> INSTRUCTIONS FOR THE TASK
The job is to output exactly the lines that run from the start of the entries through the line containing "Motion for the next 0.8", pictures omitted.

___ STORED DATA

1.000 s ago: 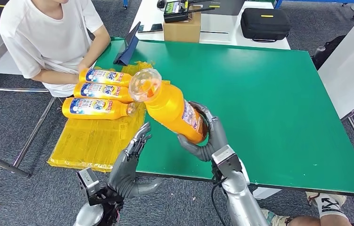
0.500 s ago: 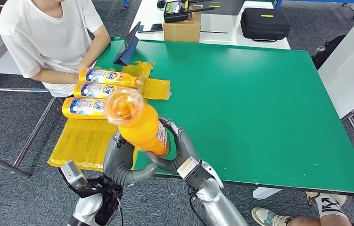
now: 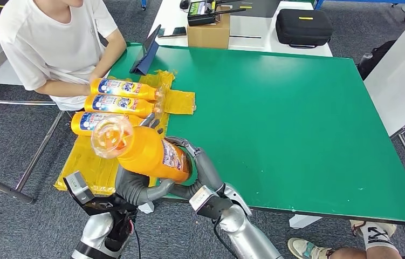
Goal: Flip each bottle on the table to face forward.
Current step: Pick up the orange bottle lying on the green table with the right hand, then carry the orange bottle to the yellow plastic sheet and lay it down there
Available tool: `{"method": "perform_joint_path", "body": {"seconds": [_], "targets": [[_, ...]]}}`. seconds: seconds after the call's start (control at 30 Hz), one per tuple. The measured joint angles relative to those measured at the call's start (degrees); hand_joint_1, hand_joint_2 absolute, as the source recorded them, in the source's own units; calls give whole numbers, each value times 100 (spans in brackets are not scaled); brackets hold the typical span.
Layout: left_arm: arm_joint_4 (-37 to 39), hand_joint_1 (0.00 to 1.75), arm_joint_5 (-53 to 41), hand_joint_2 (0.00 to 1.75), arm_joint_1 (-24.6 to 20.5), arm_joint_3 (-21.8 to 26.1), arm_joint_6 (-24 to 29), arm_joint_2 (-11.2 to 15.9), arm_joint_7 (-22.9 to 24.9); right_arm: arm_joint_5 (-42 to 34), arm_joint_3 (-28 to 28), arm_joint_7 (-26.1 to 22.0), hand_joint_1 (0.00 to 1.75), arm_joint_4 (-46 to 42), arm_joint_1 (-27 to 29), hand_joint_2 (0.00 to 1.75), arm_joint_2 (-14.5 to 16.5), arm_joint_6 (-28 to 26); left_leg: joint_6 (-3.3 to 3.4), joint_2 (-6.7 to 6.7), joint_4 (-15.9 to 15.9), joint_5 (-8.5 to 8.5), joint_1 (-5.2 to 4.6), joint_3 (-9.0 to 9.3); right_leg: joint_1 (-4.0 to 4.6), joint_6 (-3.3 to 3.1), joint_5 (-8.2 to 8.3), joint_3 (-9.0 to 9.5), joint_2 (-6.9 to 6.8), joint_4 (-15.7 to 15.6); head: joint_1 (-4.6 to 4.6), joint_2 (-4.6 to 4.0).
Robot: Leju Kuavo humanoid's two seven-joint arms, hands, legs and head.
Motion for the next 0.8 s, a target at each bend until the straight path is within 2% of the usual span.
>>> {"method": "perform_joint_path", "body": {"seconds": [0.03,0.07,0.2,0.4,0.43,0.47,0.53,0.57,0.6,0.8], "targets": [[26,131,-31,175,-25,2,3,22,45,66,29,4,175,21,-19,175,-14,-36,0,0,0,0,0,0,0,0,0,0,0,0,0,0],[54,165,-14,175,-52,8,-18,43,101,128,61,13,175,40,-38,175,-29,-74,0,0,0,0,0,0,0,0,0,0,0,0,-1,0],[213,171,331,175,-149,85,-294,119,434,326,173,79,175,129,-106,175,-93,-217,0,0,0,0,0,0,0,0,0,0,0,0,0,0],[381,175,487,175,-215,115,-395,170,485,362,263,91,175,249,-172,175,-135,-249,0,0,0,1,0,-1,0,0,0,-1,0,1,-1,0],[403,175,562,175,-223,125,-431,173,497,375,279,96,168,266,-187,175,-140,-250,0,1,0,0,0,-1,0,0,0,-2,0,1,0,0],[425,175,669,175,-223,142,-491,173,515,399,297,102,140,280,-205,175,-145,-251,0,2,0,0,0,-1,0,0,0,-2,0,1,-1,0],[476,175,933,175,-220,189,-650,173,562,494,347,116,53,321,-250,175,-159,-270,0,3,0,0,0,-1,0,0,0,-4,0,0,-1,0],[503,175,1068,175,-219,213,-731,173,579,562,385,126,15,349,-272,175,-166,-292,0,3,0,0,0,-1,0,0,0,-4,1,0,-1,0],[524,175,1193,175,-219,235,-799,173,592,632,426,140,0,379,-287,175,-170,-324,0,3,0,0,0,-1,0,0,0,-4,1,0,-1,0],[555,175,1593,175,-205,346,-1034,174,670,768,608,187,0,485,-270,175,-178,-604,-1,3,0,0,0,-2,0,0,0,-5,0,1,-1,0]]}}
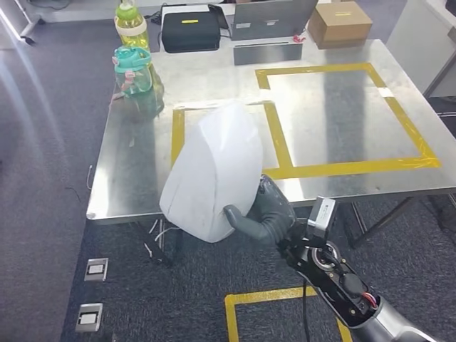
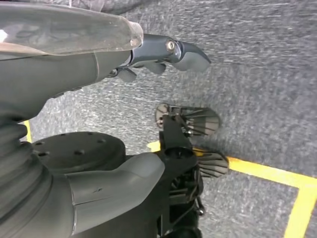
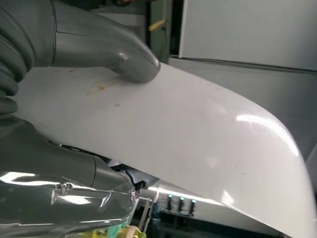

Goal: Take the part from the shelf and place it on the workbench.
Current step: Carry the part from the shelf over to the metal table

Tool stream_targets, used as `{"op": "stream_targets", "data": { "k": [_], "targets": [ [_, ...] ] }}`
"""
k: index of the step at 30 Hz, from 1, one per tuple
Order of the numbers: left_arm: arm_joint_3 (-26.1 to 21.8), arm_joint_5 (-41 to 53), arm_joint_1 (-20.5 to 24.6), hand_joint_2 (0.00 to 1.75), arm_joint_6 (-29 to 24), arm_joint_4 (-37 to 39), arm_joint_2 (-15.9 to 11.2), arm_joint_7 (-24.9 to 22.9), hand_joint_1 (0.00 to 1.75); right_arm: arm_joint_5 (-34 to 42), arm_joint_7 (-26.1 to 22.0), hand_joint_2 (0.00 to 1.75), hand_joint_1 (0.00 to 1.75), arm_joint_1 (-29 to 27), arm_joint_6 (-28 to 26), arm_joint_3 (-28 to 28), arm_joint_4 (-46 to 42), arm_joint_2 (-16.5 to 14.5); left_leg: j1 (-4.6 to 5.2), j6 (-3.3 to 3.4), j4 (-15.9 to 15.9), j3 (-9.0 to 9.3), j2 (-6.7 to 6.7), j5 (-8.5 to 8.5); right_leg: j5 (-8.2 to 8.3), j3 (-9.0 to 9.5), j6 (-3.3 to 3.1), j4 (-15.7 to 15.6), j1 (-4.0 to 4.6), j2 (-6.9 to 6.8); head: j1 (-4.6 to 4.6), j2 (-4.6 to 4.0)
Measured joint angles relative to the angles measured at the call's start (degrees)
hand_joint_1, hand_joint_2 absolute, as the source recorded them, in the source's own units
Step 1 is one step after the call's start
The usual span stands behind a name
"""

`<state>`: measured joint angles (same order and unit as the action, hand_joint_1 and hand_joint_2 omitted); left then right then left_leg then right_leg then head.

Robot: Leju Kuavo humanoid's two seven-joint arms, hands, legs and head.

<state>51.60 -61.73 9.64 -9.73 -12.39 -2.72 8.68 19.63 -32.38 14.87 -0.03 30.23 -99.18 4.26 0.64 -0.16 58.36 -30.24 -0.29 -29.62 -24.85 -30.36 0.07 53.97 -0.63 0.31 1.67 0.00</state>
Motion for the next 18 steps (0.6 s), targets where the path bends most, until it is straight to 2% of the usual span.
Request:
{"op": "stream_targets", "data": {
  "k": [2,3,4,5,6,7,8,9,10,11,14,15,16,18],
  "targets": [
    [0.00,-0.02,0.17,1.75,0.02,0.00,-0.02,-0.15,0.00,0.00,0.01,1.75,1.75,0.16,-0.02,-0.02,-0.06,-0.01,-0.49,-0.62,7.87,-4.83,0.01,-2.51,-0.44,0.63,-0.29,-0.24,-0.12,-0.14,-0.61,0.00],
    [0.00,-0.07,0.14,1.75,0.03,0.00,-0.03,-0.23,0.00,-0.01,0.03,1.75,1.75,0.17,-0.01,-0.02,-0.06,-0.01,-0.77,-0.87,11.43,-7.50,0.01,-3.18,-0.72,0.87,-0.28,-0.24,-0.19,-0.16,-0.79,0.00],
    [0.00,-0.11,0.06,1.75,0.03,0.00,-0.05,-0.30,0.00,-0.01,0.04,1.75,1.75,0.14,-0.01,-0.01,-0.05,-0.01,-1.01,-1.09,13.47,-9.45,0.02,-3.00,-1.02,1.15,-0.21,-0.23,-0.29,-0.15,-0.85,0.00],
    [0.00,-0.15,-0.03,1.75,0.03,0.00,-0.05,-0.34,0.00,-0.01,0.04,1.75,1.75,0.13,-0.01,-0.01,-0.04,-0.01,-1.23,-1.29,13.17,-10.27,0.03,-1.56,-1.40,1.57,-0.06,-0.23,-0.46,-0.12,-0.91,0.00],
    [0.00,-0.20,-0.08,1.75,0.03,0.00,-0.05,-0.37,0.00,-0.01,0.04,1.75,1.75,0.13,0.03,-0.01,-0.04,-0.02,-1.44,-1.46,10.59,-9.88,0.05,0.89,-1.83,2.13,0.16,-0.22,-0.67,-0.08,-1.00,0.00],
    [0.00,-0.26,-0.08,1.75,0.03,0.00,-0.05,-0.39,0.00,-0.01,0.02,1.75,1.75,0.14,0.09,-0.01,-0.03,-0.02,-1.63,-1.63,6.45,-8.54,0.10,3.86,-2.30,2.77,0.42,-0.22,-0.88,-0.05,-1.12,0.00],
    [0.00,-0.37,-0.05,1.75,0.03,0.00,-0.05,-0.40,0.00,0.00,0.00,1.75,1.75,0.17,0.19,-0.02,-0.02,-0.02,-1.77,-1.76,2.19,-6.92,0.16,6.13,-2.79,3.39,0.74,-0.25,-1.06,-0.04,-1.28,0.00],
    [0.00,-0.50,-0.01,1.75,0.03,0.00,-0.02,-0.40,0.00,0.01,-0.03,1.75,1.75,0.27,0.30,-0.02,0.00,-0.02,-1.77,-1.77,-1.01,-5.60,0.17,7.44,-3.22,3.74,1.12,-0.23,-1.06,-0.02,-1.53,0.00],
    [0.00,-0.63,0.04,1.75,0.03,0.00,0.01,-0.40,0.00,0.02,-0.05,1.75,1.75,0.38,0.39,-0.02,0.02,-0.02,-1.70,-1.55,-2.73,-4.86,0.12,7.79,-3.52,3.89,1.49,-0.27,-1.03,0.00,-1.66,0.00],
    [0.00,-0.74,0.06,1.75,0.03,0.00,0.03,-0.40,0.00,0.03,-0.07,1.75,1.75,0.49,0.45,-0.02,0.03,-0.02,-1.53,-1.18,-3.14,-4.64,0.03,7.33,-3.73,3.94,1.84,-0.38,-0.98,0.03,-1.69,0.00],
    [0.00,-0.80,-0.01,1.75,0.03,0.00,0.01,-0.40,0.00,0.04,-0.12,1.75,1.75,0.64,0.55,-0.09,0.03,-0.02,-1.37,0.29,-3.17,-4.40,-0.18,6.70,-4.43,4.18,2.82,-0.49,-1.08,0.01,-1.39,0.00],
    [0.00,-0.78,-0.01,1.75,0.03,0.00,-0.01,-0.40,0.00,0.04,-0.14,1.75,1.75,0.71,0.56,-0.14,0.02,-0.02,-1.42,0.71,-3.25,-4.13,-0.19,6.49,-5.20,3.74,3.04,0.71,-1.11,-0.05,-1.16,0.00],
    [0.00,-0.76,0.01,1.75,0.03,0.00,-0.02,-0.40,0.00,0.04,-0.16,1.75,1.75,0.79,0.55,-0.20,0.02,-0.02,-1.47,1.09,-3.32,-3.81,-0.17,6.28,-6.47,2.52,3.15,3.34,-1.09,-0.09,-0.81,0.00],
    [0.00,-0.75,0.02,1.75,0.03,0.00,-0.03,-0.40,0.00,0.04,-0.19,1.75,1.75,0.86,0.54,-0.26,0.03,-0.02,-1.26,1.63,-3.33,-3.23,-0.10,5.73,-9.79,-2.11,3.19,12.11,-0.93,-0.15,-0.07,0.00]
  ]
}}
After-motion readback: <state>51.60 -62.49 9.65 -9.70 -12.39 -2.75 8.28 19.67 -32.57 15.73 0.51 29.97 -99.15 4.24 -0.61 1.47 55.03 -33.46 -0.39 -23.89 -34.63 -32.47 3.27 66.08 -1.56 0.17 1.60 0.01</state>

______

> TASK ANSWER
1.000 s ago: 
0.500 s ago: 
now: 
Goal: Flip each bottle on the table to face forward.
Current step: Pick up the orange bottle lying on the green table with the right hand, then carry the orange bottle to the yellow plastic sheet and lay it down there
Available tool: `{"method": "perform_joint_path", "body": {"seconds": [_], "targets": [[_, ...]]}}`. seconds: seconds after the call's start (control at 30 Hz), one per tuple. The measured joint angles relative to those measured at the call's start (degrees); hand_joint_1, hand_joint_2 absolute, as the source recorded them, in the source's own units; calls give whole numbers, each value times 100 (spans in brackets are not scaled); brackets hold the typical span.
Layout: left_arm: arm_joint_4 (-37 to 39), hand_joint_1 (0.00 to 1.75), arm_joint_5 (-53 to 41), hand_joint_2 (0.00 to 1.75), arm_joint_1 (-24.6 to 20.5), arm_joint_3 (-21.8 to 26.1), arm_joint_6 (-24 to 29), arm_joint_2 (-11.2 to 15.9), arm_joint_7 (-22.9 to 24.9); right_arm: arm_joint_5 (-42 to 34), arm_joint_3 (-28 to 28), arm_joint_7 (-26.1 to 22.0), hand_joint_1 (0.00 to 1.75), arm_joint_4 (-46 to 42), arm_joint_1 (-27 to 29), hand_joint_2 (0.00 to 1.75), arm_joint_2 (-14.5 to 16.5), arm_joint_6 (-28 to 26); left_leg: joint_6 (-3.3 to 3.4), joint_2 (-6.7 to 6.7), joint_4 (-15.9 to 15.9), joint_5 (-8.5 to 8.5), joint_1 (-5.2 to 4.6), joint_3 (-9.0 to 9.3); right_leg: joint_1 (-4.0 to 4.6), joint_6 (-3.3 to 3.1), joint_5 (-8.2 to 8.3), joint_3 (-9.0 to 9.5), joint_2 (-6.9 to 6.8), joint_4 (-15.7 to 15.6); head: joint_1 (-4.6 to 4.6), joint_2 (-4.6 to 4.0).
Robot: Leju Kuavo humanoid's two seven-joint arms, hands, legs and head.
Motion for the next 0.8 s, a target at each bend until the straight path is within 2% of the usual span.

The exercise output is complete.